Resources
Self-Guided Tours
Take a walk — virtually or in person — and learn more about the streetscapes of New Haven’s communities.
Autumn Street
Autumn Street is an eclectic, mews-like street located in the heart of the Prospect Hill Historic District. The diverse mix of architectural styles found here tell the story of New Haven’s development within a single block.
Though it appeared on New Haven maps before 1879, Autumn Street developed as a residential corridor between 1900 and 1925, coinciding with the growth of surrounding Prospect Hill Neighborhood. Its original use as a carriage way is still reflected in the housing styles and streetscape that exist today.
Take the self-guided tour and look at houses ranging from converted carriage houses to classic Colonial Revivals to Modernist dwellings and learn how they reflect the ever-changing city that surrounds them.
Beaver Hills
The Beaver Hills Historic District, significant for its collection of early 20th-century suburban residences, is particularly notable for the Tudor Revival houses found here. Many of these are located on Ellsworth Avenue and Colony Road.
Take the self-guided tour down these tree-lined residential streets and learn more about how Beaver Hills developed as one of New Haven’s earliest examples of a planned and promoted subdivision. Along the way, stop to appreciate the beautifully preserved Tudor Revival houses that represent the district.
Dixwell Urban Renewal Plan (1960)
Dixwell is a diverse neighborhood and the largest redevelopment area of New Haven during Urban Renewal. The 1960 Dixwell Renewal Plan took a holistic approach to instituting urban renewal ideals in the neighborhood. The construction of new commercial, institutional, religious, and community-focused buildings and public spaces was seen as a path for racial integration and minority empowerment.
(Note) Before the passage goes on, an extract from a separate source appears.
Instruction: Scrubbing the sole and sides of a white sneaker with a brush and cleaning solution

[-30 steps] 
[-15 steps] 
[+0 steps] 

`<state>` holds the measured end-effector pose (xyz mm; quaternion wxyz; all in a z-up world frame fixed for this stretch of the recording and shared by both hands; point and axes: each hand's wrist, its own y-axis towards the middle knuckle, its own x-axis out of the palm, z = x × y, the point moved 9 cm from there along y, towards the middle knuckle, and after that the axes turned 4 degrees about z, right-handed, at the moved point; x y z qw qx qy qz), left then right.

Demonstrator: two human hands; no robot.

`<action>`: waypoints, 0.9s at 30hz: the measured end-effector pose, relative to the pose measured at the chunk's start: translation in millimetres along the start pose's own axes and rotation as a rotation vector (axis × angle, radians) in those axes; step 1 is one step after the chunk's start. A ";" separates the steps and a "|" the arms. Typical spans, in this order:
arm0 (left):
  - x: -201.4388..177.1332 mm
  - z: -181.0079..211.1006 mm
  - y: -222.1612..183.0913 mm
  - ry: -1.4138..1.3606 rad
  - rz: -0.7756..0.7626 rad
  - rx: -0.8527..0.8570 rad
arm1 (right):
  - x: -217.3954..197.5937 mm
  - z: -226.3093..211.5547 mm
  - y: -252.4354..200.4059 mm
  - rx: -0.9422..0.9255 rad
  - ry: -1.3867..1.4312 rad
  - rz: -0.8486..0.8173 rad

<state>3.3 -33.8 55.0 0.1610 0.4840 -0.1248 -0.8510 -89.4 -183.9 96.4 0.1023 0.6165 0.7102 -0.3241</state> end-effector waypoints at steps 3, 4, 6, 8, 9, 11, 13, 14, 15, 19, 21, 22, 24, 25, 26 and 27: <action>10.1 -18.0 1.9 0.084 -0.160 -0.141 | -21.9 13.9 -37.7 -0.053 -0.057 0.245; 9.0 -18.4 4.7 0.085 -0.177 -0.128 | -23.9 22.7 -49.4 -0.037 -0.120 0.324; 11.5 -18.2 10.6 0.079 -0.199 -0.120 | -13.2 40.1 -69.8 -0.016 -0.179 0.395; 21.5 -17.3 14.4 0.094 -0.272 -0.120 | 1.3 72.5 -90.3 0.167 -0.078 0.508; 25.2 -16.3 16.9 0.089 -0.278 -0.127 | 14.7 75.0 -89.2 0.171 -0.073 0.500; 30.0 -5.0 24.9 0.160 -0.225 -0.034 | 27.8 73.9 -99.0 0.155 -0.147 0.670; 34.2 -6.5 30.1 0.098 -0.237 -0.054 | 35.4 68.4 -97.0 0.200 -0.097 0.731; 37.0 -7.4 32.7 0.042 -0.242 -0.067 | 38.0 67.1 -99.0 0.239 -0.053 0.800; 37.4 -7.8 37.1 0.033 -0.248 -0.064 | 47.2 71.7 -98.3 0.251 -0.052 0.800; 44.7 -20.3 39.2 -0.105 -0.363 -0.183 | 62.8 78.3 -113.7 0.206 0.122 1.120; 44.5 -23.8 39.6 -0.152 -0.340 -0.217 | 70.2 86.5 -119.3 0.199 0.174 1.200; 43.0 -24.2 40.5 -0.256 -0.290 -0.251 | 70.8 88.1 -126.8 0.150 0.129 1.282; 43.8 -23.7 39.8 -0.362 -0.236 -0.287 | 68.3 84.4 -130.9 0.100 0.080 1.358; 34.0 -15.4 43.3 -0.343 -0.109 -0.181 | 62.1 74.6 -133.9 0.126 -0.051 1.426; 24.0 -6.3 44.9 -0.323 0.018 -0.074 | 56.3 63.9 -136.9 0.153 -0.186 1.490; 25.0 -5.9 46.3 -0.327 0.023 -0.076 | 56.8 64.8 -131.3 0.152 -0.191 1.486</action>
After starting at the monumental Dixwell Avenue Congregational Church (designed by John M. Johansen), continue to explore the Modernist buildings in the neighborhood in a self-guided walking tour.
Photo courtesy of the New Haven Museum.
Download a PDF of the Dixwell Urban Renewal Plan walking tour brochure →
Docomomo US Tour Day: All Things New are Old Again
Today preservationists seek to honor and save seemingly impersonal and stark modernist buildings of the 1970s whose construction was often a bête noire of their preservationist predecessors.
Buildings such as the New Haven Savings Bank (1972), shown here, or the New Haven County Courthouse (1971) present us with much to admire and ponder — they may seem formal and simple, but as we take in their cutouts and windows, ornaments and patterns appear.
This self-guided online tour is an opportunity to explore the meaningful character of a style in flux, as the exaggerated simple forms of late modernism encountered the extravagant, exaggerated, and even humorous, neoclassicism deployed by Postmodernism.
Lynwood Place
Not far from downtown New Haven, located in the Dwight Street Historic District, is a one-block enclave of buildings dating to the 1880s. Lynwood Place was developed by professionals associated with local businesses and nearby Yale University and opened in 1880, on land formerly owned by the Osborne Carriage Factory on Park Street. Bookended by Edgewood Avenue and Elm Street, the street is relatively narrow, with shallow setbacks from the curb, giving it an intimate feel. Single-family houses which have been converted to multi-family dwellings remain remarkably intact. Plentiful trees contribute to the block’s impression as an urban oasis.